Topic TitleWhat This Adds (≤10 words)
7.1: Shifting Power After 1900Pre-war context: old empires decline, new tensions rise.
7.2: Causes of World War IThe long-term and immediate triggers for the Great War.
7.3: Conducting World War IHow total war and new technology defined the conflict.
7.4: Economy in the Interwar PeriodGlobal economic crisis and varying government responses.
7.5: Unresolved Tensions After WWIHow the Treaty of Versailles created new problems.
7.6: Causes of World War IIImperial ambitions and political failures leading to war.
7.7: Conducting World War IIA truly global war with new tactics and atrocities.
7.8: Mass Atrocities After 1900The scale and nature of genocide and ethnic violence.
7.9: Causation in Global ConflictSynthesizing the causes and effects of the era's wars.

Exam Skills Focus

  • Causation: Unresolved nationalistic tensions and economic crises after WWI directly contributed to the rise of totalitarian states that initiated WWII.

  • Comparison: Compare the centrally planned economic approaches of the Soviet Five-Year Plans with the government interventions of the U.S. New Deal.

  • CCOT: From 1900 to 1945, the nature of warfare shifted from regional conflicts to global "total wars," while the use of propaganda to mobilize populations remained a key state strategy.
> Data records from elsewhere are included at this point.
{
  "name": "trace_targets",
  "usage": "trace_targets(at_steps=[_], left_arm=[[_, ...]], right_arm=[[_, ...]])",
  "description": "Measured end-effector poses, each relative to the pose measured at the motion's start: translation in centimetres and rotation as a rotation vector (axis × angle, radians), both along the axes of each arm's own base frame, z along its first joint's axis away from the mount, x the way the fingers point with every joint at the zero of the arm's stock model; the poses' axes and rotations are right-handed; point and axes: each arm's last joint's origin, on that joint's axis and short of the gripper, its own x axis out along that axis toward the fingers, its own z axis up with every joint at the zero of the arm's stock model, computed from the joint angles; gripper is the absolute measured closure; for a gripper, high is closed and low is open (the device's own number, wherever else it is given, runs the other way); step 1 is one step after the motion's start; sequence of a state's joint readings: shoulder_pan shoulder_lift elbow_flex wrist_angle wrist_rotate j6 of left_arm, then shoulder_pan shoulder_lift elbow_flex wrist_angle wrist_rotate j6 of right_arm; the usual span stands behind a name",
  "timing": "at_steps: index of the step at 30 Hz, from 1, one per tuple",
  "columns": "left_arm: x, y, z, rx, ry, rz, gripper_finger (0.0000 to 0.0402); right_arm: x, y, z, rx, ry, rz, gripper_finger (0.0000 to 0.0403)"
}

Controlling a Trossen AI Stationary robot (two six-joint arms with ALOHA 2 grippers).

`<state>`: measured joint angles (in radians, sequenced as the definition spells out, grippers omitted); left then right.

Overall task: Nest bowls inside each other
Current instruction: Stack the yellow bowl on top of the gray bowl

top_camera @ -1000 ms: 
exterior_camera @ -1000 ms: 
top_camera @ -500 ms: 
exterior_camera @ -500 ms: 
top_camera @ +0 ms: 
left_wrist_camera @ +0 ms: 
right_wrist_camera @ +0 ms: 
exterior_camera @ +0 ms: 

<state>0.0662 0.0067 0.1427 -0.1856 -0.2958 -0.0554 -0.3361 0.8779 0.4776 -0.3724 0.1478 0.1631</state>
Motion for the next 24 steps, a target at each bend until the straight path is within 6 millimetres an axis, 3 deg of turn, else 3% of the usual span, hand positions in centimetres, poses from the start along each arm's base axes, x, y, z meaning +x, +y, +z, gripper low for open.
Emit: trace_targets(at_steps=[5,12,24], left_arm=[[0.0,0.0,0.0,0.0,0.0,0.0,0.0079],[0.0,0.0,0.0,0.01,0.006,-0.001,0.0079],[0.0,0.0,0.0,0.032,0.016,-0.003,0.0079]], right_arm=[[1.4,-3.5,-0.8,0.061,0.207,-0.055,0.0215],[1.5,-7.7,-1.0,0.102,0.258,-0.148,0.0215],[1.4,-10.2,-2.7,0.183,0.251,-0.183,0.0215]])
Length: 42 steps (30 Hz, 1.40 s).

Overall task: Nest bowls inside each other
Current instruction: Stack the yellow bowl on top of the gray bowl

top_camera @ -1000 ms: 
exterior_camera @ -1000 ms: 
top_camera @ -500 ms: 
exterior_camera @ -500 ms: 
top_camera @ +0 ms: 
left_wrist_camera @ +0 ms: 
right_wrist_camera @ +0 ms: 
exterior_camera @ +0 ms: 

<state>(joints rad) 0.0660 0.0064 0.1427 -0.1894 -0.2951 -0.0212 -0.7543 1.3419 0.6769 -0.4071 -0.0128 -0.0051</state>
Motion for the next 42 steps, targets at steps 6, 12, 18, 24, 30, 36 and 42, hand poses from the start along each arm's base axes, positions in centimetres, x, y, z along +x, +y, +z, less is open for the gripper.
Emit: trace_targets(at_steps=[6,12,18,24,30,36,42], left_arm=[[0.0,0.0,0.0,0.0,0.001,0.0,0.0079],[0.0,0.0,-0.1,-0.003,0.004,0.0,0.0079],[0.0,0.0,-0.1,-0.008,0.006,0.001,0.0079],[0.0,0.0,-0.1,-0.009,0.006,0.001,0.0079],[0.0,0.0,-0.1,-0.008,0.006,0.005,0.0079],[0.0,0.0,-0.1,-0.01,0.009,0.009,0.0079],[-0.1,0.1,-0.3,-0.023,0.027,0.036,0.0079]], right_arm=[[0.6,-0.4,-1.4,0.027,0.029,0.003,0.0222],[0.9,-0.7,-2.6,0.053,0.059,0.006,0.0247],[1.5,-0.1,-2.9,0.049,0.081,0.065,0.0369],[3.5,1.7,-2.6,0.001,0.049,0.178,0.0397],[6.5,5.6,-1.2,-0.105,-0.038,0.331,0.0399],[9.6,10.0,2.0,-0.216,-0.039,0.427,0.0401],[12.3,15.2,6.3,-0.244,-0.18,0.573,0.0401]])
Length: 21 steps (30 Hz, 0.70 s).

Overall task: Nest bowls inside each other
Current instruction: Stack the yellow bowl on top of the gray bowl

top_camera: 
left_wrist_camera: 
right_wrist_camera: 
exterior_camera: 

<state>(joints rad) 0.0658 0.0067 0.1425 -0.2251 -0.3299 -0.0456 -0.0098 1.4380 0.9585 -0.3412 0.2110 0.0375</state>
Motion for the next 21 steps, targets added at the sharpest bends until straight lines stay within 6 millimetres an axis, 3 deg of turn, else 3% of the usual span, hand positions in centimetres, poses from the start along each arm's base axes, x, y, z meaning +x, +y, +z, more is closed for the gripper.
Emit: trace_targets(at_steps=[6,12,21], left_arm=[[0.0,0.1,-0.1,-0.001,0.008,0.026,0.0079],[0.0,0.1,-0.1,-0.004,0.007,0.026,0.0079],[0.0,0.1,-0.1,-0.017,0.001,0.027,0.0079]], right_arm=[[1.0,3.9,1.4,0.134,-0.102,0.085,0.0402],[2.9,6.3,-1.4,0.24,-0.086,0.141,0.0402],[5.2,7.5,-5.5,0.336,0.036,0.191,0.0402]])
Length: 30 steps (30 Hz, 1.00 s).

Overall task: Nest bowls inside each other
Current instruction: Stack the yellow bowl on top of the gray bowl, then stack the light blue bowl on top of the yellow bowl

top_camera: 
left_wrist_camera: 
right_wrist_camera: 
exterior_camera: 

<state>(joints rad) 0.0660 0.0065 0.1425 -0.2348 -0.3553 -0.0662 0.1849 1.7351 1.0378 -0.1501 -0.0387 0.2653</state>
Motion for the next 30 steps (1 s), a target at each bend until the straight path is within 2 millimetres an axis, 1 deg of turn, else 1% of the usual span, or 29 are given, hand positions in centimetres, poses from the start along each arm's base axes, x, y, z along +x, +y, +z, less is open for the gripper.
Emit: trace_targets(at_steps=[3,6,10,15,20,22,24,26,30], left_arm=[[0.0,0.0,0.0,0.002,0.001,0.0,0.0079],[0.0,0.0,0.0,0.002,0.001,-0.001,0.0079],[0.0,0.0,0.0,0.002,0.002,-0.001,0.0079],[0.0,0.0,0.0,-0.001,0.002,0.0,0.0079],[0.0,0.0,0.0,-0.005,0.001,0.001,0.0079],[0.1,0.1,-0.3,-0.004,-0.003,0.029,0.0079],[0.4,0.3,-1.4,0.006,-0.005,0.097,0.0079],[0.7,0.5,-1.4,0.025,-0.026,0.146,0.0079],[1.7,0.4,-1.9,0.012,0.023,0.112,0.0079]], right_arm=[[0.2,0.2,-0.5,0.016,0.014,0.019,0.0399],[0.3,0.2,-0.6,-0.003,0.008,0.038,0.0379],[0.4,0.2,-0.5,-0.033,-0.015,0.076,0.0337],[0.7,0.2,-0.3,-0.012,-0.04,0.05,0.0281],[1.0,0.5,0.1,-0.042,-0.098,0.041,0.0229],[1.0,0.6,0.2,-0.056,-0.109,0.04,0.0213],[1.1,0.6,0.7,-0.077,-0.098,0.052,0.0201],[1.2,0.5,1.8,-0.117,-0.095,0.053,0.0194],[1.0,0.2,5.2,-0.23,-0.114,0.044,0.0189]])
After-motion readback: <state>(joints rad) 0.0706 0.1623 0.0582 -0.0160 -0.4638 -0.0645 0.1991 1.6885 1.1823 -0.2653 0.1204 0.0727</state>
Common Misconceptions & Clarifications

  • Misconception: WWI was caused solely by the assassination of Archduke Franz Ferdinand. → Clarification: The assassination was the immediate trigger, but the war's deep-seated causes were militarism, alliances, imperialism, and nationalism.

  • Misconception: The 1920s were a period of universal prosperity before the Great Depression. → Clarification: While some economies boomed, many nations struggled with war debt, inflation, and agricultural depression, setting the stage for the global crisis.

  • Misconception: World War II was just a European conflict. → Clarification: WWII was a truly global war with major theaters of conflict in Asia and the Pacific, driven by Japanese imperial expansion as well as German and Italian aggression.

One-Paragraph Summary

The first half of the 20th century was defined by two catastrophic world wars that shattered the existing global order. World War I, sparked by imperial rivalries and nationalism, introduced the brutal realities of total war and led to the collapse of major empires. The flawed peace that followed, combined with the economic devastation of the Great Depression, created fertile ground for aggressive, totalitarian ideologies to take root in states like Germany, Italy, and Japan. These states launched campaigns of imperial conquest that ignited World War II, a conflict of even greater scale and brutality, culminating in mass atrocities and the use of atomic weapons. By 1945, the era of European global dominance had ended, leaving a world transformed by unprecedented violence and technological change.